I am fascinated by the life of Helen Keller and don't understand how she could learn, communicate, and be productive as both a blind and deaf person. I've had two experiences when I tried to navigate and eat like a blind person. The first was in Fort Worth. the second in Sarasota.
The old Texas & Pacific Railroad Warehouse, an eight story building in downtown Fort Worth, is 600 feet long by 100 feet wide. Only two companies occupied a small portion of the building when I worked there. My job was to monitor the pulse of the building, to keep it alive by maintaining and servicing its essential equipment.
City water pressure is insufficient for water to reach the upper floors of a tall building. I had to open a valve to fill the cistern in the sub-basement, then turn on a pump to fill the large holding tanks on the roof. The force of gravity in the tanks provided water for the building. The automatic pump in the cistern was broken, so I checked the water level every few days and turned on the pump as needed. The building had an office section with the bulk of the building divided into sections for warehousing and manufacturing. I had an apartment in the office section on one end of the building. The cistern was in the sub-basement on the other end.

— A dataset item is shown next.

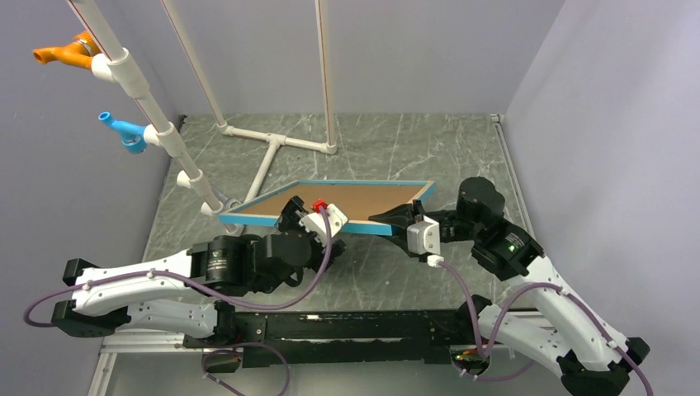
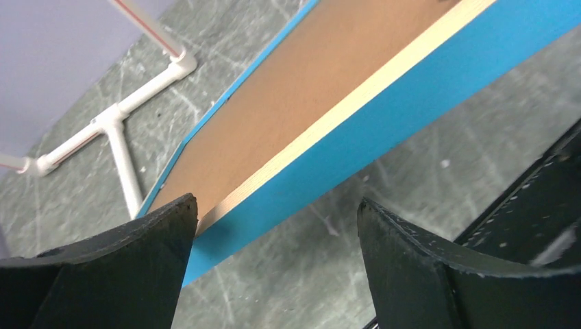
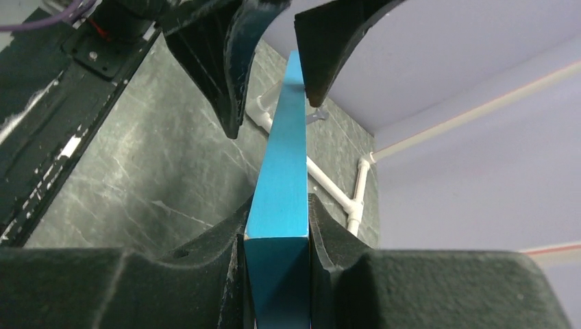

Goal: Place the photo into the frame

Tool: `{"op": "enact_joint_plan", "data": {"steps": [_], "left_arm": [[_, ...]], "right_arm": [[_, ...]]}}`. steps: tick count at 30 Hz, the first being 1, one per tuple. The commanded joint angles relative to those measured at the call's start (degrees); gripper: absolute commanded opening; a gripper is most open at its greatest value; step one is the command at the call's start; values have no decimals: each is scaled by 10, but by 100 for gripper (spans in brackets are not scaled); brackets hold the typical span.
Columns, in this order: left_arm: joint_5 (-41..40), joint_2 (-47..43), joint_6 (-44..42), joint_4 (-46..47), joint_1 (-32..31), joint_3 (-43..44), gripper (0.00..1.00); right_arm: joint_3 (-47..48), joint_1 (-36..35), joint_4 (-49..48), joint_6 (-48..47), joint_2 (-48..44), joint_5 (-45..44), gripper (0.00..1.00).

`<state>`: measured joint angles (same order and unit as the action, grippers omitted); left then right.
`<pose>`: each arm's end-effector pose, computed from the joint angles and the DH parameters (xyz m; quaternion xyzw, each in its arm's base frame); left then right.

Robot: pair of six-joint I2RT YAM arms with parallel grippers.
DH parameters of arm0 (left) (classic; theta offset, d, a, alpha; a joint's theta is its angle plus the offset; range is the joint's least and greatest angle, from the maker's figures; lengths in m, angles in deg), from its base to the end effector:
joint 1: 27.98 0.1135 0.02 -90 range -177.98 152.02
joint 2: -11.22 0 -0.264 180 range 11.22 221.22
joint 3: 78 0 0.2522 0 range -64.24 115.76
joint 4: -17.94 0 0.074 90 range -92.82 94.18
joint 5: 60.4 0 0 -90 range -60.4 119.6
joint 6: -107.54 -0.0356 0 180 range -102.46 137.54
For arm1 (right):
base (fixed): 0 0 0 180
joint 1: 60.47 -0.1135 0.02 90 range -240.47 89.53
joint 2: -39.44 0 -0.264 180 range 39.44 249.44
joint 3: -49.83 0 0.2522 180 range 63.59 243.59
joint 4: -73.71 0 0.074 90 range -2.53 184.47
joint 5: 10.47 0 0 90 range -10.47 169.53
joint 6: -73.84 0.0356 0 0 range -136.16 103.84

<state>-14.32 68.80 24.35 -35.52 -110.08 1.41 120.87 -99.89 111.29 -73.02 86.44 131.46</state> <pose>0.0516 -0.1922 0.3779 0.3502 0.7525 -0.0837 0.5515 0.1086 0.1255 0.3869 -0.7068 0.2695 0.2556 0.6021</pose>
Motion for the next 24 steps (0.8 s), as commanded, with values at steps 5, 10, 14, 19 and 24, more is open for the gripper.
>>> {"op": "enact_joint_plan", "data": {"steps": [5,10,14,19,24], "left_arm": [[76,-21,26,53,-3,83,91],[76,-54,23,84,-3,77,93],[70,-69,28,88,-3,73,95],[64,-69,37,83,-3,73,96],[61,-62,47,73,-3,78,96]], "right_arm": [[-46,0,-122,289,-77,-40,0],[-40,1,-135,418,-97,-88,0],[-24,1,-121,477,-99,-115,0],[32,2,-59,527,-53,-110,0],[99,47,17,566,27,-38,0]]}}
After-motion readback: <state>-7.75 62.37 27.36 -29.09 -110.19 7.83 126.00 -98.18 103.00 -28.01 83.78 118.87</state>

One night, I walked the length of the dark building to check the water level in the cistern and noticed a muffling in sound as I approached a wall or walked through a passageway from one section to another. I shut my eyes to determine if I could “see” with my ears. After all, the floor space appeared to be empty, and I could hear walls as I approached them. I got through one section successfully. The eye opener on my journey was an empty pallet on the floor that I tripped over. So much for my personal discovery of what I thought was echolocation.
One summer in high school, I was a counselor at a camp for disabled children. I gave the Moses boys, who were both blind, a ride one afternoon, and they invited me to tour their home. They parked their canes at the door and moved about the house like sighted children. They would have laughed at my attempt to walk the equivalent of two city blocks with my eyes shut without a cane. Some blind people develop the ability to use real echolocation to navigate outside by making clicking sounds, similar to the way bats use sonar.
Another time, a friend asked if I thought that I could identify foods by taste alone. I didn't know, so I wore a blindfold as she prepared dessert and fed it to me. My first bite was a strawberry, then a blueberry, a piece of shortcake, and whipped cream. I couldn't identify any of them.
Scientific American Magazine describes the different senses involved in what we call “taste.”
Although sight is not technically part of taste, it certainly influences perception. Interestingly, food and drink are identified predominantly by the senses of smell and sight, not taste. Food can be identified by sight alone—we don't have to eat a strawberry to know it is a strawberry. The same goes for smell, in many cases.
To our brains, “taste” is actually a fusion of a food's taste, smell and touch into a single sensation. This combination of qualities takes place because during chewing or sipping, all sensory information originates from a common location: whatever it is we're snacking on. Further, “flavor” is a more accurate term for what we commonly refer to as taste; therefore, smell not only influences but is an integral part of flavor.
Pure taste sensations include sweet, sour, salty, bitter, savory and possibly, fat. Cells that recognize these flavors reside in taste buds located on the tongue and the roof of the mouth. When food and drink are placed in the mouth, taste cells are activated, and we perceive a flavor. Concurrently, whatever we are eating or sipping invariably contacts and activates sensory cells, located side-by-side with the taste cells, that allow us to perceive qualities such as temperature, spiciness or creaminess. We perceive the act of touch as tasting because the contact “captures” the flavor sensation.
Smells also seem to come from the mouth, even though there are no cells there responsible for detecting scents. Instead the sensation of strawberry, for example, depends upon activation of smell cells located at the end of the nasal passage. The information gathered by these cells is relayed to the mouth via a process called olfactory referral.